Your assignment = Everything from the first line of the records to the line containing "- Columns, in", inclusive, is to be extracted exactly, and nothing more.

- - -

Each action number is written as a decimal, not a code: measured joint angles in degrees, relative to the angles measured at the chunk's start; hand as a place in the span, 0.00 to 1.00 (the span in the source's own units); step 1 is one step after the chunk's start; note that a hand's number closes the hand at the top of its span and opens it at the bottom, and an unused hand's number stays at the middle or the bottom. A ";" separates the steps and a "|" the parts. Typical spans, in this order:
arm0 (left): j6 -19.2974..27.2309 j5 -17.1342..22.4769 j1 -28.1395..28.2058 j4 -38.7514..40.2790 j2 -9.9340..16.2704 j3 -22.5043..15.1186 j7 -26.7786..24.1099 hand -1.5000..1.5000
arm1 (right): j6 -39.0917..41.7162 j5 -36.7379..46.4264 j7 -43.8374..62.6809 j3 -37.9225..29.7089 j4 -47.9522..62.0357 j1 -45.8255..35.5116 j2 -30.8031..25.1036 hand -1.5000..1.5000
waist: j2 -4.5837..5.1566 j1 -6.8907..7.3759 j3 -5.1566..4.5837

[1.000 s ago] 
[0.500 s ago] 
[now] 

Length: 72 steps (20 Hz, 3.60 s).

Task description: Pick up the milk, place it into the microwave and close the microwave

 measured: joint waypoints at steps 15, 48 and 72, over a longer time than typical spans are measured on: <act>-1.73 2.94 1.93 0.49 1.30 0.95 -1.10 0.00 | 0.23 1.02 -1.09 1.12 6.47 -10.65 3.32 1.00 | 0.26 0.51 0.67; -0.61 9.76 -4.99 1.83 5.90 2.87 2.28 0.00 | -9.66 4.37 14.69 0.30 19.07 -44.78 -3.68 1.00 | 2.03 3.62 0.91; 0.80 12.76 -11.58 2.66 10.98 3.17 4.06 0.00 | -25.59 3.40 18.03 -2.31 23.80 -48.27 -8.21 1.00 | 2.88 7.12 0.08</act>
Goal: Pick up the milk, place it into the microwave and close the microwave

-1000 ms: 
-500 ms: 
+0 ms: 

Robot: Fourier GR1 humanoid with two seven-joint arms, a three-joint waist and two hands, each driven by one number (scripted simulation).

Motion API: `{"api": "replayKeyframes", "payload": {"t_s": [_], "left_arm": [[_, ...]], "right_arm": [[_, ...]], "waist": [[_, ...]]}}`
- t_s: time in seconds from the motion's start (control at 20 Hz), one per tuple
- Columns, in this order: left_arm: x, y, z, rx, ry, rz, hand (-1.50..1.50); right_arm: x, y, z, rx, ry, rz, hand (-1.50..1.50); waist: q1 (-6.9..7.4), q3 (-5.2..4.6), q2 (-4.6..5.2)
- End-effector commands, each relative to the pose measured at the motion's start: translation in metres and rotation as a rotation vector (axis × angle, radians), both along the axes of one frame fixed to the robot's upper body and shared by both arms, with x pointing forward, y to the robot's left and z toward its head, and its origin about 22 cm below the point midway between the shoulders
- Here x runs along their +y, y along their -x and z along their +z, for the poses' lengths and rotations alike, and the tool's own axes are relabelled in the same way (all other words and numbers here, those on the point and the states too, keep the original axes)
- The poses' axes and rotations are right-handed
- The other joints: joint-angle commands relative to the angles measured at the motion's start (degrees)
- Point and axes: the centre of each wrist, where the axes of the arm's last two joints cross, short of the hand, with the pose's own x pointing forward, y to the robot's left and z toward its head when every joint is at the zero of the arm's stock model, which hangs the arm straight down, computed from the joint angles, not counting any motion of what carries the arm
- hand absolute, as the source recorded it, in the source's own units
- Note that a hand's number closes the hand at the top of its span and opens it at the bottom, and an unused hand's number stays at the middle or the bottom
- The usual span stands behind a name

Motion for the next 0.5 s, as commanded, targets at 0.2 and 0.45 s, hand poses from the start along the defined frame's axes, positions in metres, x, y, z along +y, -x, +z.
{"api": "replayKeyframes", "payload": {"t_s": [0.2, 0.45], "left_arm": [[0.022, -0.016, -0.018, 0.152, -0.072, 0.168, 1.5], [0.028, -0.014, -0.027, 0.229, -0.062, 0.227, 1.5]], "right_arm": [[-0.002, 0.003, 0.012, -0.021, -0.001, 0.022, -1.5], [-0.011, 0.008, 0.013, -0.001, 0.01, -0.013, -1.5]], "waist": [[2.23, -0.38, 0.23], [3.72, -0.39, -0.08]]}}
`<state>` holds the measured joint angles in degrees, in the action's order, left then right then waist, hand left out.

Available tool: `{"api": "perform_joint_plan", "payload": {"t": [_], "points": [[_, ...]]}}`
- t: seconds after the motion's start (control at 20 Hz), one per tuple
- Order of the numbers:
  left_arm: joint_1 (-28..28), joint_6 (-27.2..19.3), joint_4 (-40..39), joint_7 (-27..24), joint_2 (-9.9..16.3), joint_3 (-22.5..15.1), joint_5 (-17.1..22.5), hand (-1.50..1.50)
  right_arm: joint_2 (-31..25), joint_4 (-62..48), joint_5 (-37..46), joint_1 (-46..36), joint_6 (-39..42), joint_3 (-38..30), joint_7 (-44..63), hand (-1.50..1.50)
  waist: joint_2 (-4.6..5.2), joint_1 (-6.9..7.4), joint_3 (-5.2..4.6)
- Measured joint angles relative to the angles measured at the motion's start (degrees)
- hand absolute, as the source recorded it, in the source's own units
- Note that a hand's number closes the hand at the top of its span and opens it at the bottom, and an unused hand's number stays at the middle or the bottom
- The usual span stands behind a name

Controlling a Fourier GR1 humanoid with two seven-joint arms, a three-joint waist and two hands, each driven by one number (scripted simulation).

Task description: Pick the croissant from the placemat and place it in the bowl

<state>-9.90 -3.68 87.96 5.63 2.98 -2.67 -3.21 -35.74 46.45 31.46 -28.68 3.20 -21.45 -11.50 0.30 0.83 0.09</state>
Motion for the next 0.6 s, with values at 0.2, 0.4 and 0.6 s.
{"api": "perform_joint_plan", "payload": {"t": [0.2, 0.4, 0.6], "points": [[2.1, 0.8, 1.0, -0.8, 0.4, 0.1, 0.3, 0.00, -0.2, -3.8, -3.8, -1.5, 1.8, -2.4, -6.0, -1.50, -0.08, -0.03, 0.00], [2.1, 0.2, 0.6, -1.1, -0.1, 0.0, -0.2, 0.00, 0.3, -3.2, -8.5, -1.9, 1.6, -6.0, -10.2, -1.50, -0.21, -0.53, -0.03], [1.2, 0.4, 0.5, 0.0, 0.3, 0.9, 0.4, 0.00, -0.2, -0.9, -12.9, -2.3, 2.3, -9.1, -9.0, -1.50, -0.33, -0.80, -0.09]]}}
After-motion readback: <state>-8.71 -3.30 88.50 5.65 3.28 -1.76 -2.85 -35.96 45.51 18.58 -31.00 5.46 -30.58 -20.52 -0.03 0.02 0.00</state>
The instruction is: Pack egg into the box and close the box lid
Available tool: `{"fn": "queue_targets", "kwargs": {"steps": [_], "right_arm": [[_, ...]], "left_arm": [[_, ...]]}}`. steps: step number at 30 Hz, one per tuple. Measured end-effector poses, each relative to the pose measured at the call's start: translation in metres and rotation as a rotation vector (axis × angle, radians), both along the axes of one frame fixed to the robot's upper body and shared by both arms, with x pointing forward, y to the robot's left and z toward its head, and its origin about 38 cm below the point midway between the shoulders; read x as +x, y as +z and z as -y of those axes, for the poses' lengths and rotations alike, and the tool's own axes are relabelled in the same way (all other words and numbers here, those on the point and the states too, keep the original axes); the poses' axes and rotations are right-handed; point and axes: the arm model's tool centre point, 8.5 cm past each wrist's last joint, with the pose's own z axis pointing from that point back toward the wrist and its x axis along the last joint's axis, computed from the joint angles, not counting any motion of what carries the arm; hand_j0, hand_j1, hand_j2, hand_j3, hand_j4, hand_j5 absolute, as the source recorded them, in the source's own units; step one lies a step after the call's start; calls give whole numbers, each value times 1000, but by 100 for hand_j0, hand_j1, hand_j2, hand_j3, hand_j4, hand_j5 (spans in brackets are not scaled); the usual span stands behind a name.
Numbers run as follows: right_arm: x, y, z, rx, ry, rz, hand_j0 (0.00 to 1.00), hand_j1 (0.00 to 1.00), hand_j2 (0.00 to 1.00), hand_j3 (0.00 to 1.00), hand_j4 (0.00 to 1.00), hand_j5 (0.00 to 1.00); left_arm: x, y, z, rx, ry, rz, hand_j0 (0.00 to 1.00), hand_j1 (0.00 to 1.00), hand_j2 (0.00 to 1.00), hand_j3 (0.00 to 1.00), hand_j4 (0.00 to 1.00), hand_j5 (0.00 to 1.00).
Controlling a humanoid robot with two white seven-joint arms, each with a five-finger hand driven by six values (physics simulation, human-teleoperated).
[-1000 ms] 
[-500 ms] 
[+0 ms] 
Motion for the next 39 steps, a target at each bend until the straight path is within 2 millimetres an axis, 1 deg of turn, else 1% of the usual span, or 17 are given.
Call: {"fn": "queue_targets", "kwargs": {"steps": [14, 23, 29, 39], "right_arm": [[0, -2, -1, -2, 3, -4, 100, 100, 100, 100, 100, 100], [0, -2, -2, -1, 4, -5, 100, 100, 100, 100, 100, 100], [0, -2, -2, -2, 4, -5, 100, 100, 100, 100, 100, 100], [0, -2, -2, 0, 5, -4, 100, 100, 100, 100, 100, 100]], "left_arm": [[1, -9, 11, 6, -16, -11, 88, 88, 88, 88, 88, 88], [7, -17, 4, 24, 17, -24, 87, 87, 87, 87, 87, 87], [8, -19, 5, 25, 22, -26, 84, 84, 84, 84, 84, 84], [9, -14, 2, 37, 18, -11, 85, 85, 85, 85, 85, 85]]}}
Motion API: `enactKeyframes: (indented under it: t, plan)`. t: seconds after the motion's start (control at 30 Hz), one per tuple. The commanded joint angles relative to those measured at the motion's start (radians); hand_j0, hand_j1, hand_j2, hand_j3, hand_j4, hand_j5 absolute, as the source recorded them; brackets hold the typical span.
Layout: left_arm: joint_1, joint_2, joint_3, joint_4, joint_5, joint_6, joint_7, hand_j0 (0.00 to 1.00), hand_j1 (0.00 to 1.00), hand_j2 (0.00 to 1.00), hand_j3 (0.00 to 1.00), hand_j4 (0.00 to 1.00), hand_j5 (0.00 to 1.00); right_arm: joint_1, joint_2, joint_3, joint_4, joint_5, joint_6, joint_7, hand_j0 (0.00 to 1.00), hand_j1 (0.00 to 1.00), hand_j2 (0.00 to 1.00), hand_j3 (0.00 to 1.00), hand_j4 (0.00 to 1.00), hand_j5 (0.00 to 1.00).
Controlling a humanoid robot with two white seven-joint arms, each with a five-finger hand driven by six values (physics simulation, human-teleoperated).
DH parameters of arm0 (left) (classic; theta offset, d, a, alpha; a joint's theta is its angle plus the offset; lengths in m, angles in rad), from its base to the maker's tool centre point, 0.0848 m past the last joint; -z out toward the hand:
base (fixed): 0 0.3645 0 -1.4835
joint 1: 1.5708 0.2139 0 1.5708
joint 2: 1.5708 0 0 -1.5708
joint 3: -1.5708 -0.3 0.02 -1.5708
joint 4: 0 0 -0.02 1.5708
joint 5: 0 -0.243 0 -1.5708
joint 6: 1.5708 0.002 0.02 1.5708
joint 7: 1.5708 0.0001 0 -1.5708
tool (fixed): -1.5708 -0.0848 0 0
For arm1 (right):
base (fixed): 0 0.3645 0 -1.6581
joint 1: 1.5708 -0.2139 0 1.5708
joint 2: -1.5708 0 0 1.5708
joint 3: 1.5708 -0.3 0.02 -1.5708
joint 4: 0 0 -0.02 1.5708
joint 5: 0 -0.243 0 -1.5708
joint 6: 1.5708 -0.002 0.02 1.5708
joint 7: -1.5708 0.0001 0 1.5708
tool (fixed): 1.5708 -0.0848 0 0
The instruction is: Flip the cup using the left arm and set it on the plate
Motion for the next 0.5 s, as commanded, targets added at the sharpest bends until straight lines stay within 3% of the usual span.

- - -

Exercise result =
Each action number is written as a decimal, not a code: measured joint angles in degrees, relative to the angles measured at the chunk's start; hand as a place in the span, 0.00 to 1.00 (the span in the source's own units); step 1 is one step after the chunk's start; note that a hand's number closes the hand at the top of its span and opens it at the bottom, and an unused hand's number stays at the middle or the bottom. A ";" separates the steps and a "|" the parts. Typical spans, in this order:
arm0 (left): j6 -19.2974..27.2309 j5 -17.1342..22.4769 j1 -28.1395..28.2058 j4 -38.7514..40.2790 j2 -9.9340..16.2704 j3 -22.5043..15.1186 j7 -26.7786..24.1099 hand -1.5000..1.5000
arm1 (right): j6 -39.0917..41.7162 j5 -36.7379..46.4264 j7 -43.8374..62.6809 j3 -37.9225..29.7089 j4 -47.9522..62.0357 j1 -45.8255..35.5116 j2 -30.8031..25.1036 hand -1.5000..1.5000
waist: j2 -4.5837..5.1566 j1 -6.8907..7.3759 j3 -5.1566..4.5837

[1.000 s ago] 
[0.500 s ago] 
[now] 

Length: 72 steps (20 Hz, 3.60 s).

Task description: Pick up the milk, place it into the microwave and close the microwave

 measured: joint waypoints at steps 15, 48 and 72, over a longer time than typical spans are measured on: <act>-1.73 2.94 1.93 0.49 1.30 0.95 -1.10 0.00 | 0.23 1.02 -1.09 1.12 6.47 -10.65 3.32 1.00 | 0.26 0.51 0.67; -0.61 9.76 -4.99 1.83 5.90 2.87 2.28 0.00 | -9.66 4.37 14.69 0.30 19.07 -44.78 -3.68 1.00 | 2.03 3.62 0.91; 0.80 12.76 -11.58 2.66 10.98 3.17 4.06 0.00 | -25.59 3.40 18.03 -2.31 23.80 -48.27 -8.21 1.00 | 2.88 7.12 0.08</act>
Goal: Pick up the milk, place it into the microwave and close the microwave

-1000 ms: 
-500 ms: 
+0 ms: 

Robot: Fourier GR1 humanoid with two seven-joint arms, a three-joint waist and two hands, each driven by one number (scripted simulation).

Motion API: `{"api": "replayKeyframes", "payload": {"t_s": [_], "left_arm": [[_, ...]], "right_arm": [[_, ...]], "waist": [[_, ...]]}}`
- t_s: time in seconds from the motion's start (control at 20 Hz), one per tuple
- Columns, in this order: left_arm: x, y, z, rx, ry, rz, hand (-1.50..1.50); right_arm: x, y, z, rx, ry, rz, hand (-1.50..1.50); waist: q1 (-6.9..7.4), q3 (-5.2..4.6), q2 (-4.6..5.2)

The answer requires no further additions.